Aidan Moffat & RM Hubbert @ Old Fruitmarket, Glasgow, 3 Feb

Sex, Brexit and Christmas: Aidan Moffat & RM Hubbert leave a delighted Celtic Connections audience with a host of reasons why we should all be crossing our fingers and hoping for a third record from the duo

Live Review by Fraser MacIntyre | 08 Feb 2019

We are in the presence of a master this evening. Was his technique refined over years of trial and error, or acquired instantly after a sordid bargain made with powers beyond our ken? Perhaps it’s best not to know. In any case, you would be hard-pushed to find a musician more committed to the art of selling merchandise than RM Hubbert. Tonight, mid-set, he is dismayed to learn that his constantly-evolving "buy a fucking tea towel" spiel is entirely unnecessary: the tea towels have sold themselves. As have the tote bags. Aidan Moffat turns to his collaborator, similarly deflated, and questions "why are we even here?" before a call from across the hall provides an answer: T-shirts remain in stock. "Buy a fucking T-shirt," Hubbert smiles.

Exchanges between Moffat and Hubbert are as welcome to a sold-out Celtic Connections audience as cuts from Here Lies the Body and Ghost Stories For Christmasboth released last year, and each as strong as any record the two have put their names to in the past. Perhaps these lines from Cockcrow – printed on each item of (admittedly highly desirable) merchandise available this evening – offer a partial explanation for Moffat’s apparent inability to release anything even remotely boring or inessential: 'Don’t let the morning throw away / What the night bestows us / The sun will always have his say / But the nighttime knows us'. Moffat’s concern is, consistently and compellingly, "the things people don’t really talk about".

The intimate truths we gloss over: enchantment, disenchantment, passion and decay. We see aspects of ourselves in Moffat’s characters and scenarios that deserve a little more attention, and are encouraged to look for beauty and joy in unorthodox places. We are also (admit it) simply in need of more songs about sex. Well, songs that aren’t just incredibly enthusiastic endorsements of the idea of having sex. Moffat is interested in the particulars. The lovers entwined: what are they thinking and feeling? What are their bodies like, what were their bodies like? Healthy, important questions to ask. Don't expect to hear 'Our lust is a must! / This sex machine looks knackered / But it’s just a wee bit rust' blasted at a Sex Ed class anytime soon, mind.

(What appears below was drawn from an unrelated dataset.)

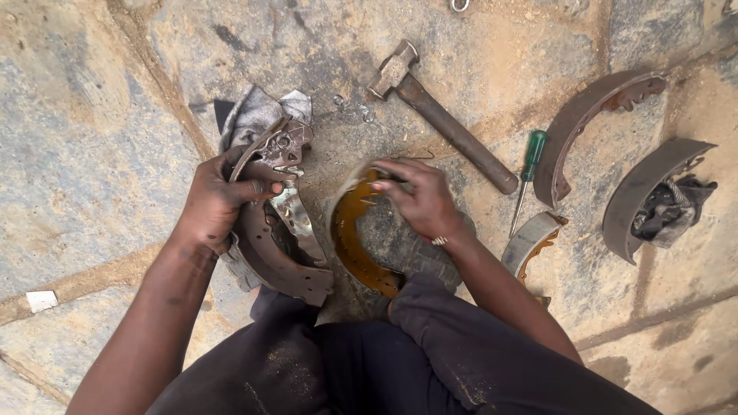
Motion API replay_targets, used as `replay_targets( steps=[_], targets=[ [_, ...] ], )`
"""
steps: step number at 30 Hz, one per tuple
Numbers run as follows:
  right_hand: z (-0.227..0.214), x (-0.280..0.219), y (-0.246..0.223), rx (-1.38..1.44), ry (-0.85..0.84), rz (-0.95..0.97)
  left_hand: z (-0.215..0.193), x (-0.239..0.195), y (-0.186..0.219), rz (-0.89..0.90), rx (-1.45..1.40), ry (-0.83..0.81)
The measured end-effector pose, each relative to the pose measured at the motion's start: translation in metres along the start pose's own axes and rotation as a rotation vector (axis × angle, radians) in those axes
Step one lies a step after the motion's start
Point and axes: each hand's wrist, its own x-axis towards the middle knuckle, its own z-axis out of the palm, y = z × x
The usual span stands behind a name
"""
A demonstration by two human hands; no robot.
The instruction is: The person sits on the ground and uses a hammer and screwdriver to remove and reattach brake shoe linings. They repeatedly tap the lining into place, pry it off, and reposition it on the curved metal backing.
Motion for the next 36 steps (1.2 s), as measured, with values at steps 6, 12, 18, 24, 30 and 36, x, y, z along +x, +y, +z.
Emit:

Car Song, Moffat and Hubbert’s first collaborative effort, is familiar now but no less emotive, while Fringe and Zoltar Speaks showcase two musicians that are, as always, far from complacency. A storming rendition of Mz. Locum envelops the cavernous Old Fruitmarket with ease, and Jenny Reeve (backing vocals/violin) shines on jubilantly received renditions of Only You and A Ghost Story for Christmas. A haunting new version of Wolves of the Wood is a highlight, and will be released, Hubbert reveals, on Record Store Day. A timely cover of Rosalie Allen’s Hitler Lives ("an anti-fascist country and western song written just after the Second World War") is met with thunderous applause, as are Moffat’s parting words: "Thanks again. Night night. Fuck Brexit."